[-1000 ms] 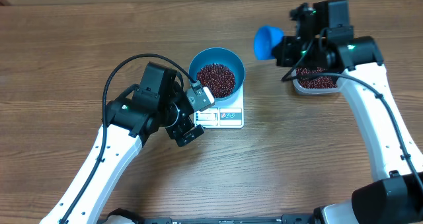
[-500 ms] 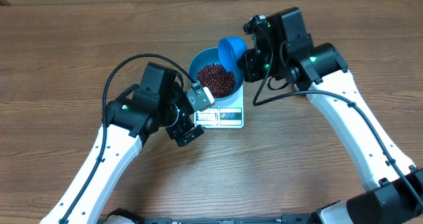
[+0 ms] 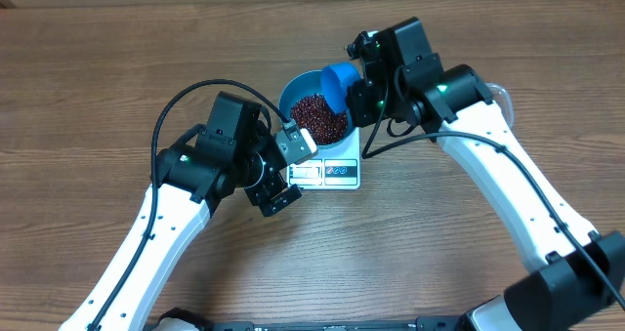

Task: Scoop item into bowl and weigh 150g on scale
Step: 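Carry the scoop over the teal bowl and tip it, right gripper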

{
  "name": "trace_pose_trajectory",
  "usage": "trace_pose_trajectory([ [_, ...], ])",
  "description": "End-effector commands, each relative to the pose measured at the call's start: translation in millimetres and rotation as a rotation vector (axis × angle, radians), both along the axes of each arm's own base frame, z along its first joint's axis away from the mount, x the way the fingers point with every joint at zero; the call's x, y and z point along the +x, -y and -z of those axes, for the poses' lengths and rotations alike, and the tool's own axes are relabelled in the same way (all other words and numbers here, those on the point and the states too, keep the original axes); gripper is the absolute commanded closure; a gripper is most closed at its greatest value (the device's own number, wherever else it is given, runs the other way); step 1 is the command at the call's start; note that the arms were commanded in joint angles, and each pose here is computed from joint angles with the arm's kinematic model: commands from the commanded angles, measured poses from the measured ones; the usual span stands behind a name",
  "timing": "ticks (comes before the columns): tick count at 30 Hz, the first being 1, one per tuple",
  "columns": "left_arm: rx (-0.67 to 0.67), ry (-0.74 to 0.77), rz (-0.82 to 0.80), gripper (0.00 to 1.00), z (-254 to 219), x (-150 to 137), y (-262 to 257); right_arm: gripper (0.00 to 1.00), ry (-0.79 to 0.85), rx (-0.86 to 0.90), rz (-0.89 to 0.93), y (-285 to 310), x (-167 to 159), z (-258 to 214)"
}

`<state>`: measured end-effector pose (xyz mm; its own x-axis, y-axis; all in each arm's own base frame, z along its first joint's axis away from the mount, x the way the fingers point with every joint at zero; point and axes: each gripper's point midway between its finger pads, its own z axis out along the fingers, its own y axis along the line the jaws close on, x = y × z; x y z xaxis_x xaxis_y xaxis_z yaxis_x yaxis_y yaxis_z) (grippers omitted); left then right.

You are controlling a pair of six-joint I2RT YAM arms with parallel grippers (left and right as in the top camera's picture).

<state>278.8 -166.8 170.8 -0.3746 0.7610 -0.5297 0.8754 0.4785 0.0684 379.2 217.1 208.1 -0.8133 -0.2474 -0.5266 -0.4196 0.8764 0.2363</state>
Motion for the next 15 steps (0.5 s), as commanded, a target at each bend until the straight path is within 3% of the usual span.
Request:
trace_pose_trajectory([
  [1,0.001,0.000,0.022,0.00,2.7,-1.0,1.8,0.96,-0.026,-0.025,-0.003,-4.0,7.6,17.7],
  [15,0.001,0.000,0.021,0.01,2.7,-0.9,1.7,0.96,-0.030,-0.025,-0.009,-14.2,19.9,36.2],
])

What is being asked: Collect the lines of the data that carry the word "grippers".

Result for this exercise:
`<state>`: measured end-effector pose (xyz mm; its own x-axis, y-axis; all in each arm's own base frame, z along its first joint's axis away from the mount, x the way the fingers point with every joint at zero; point and axes: each gripper's point midway between its finger pads, its own z axis out along the fingers, its own y axis along the line the jaws close on, x = y × z; x y z xaxis_x xaxis_y xaxis_z yaxis_x yaxis_y yaxis_z) (grippers omitted); left then right.
You are controlling a pair of six-joint I2RT YAM arms with parallel grippers (left and right as in the top camera's picture).

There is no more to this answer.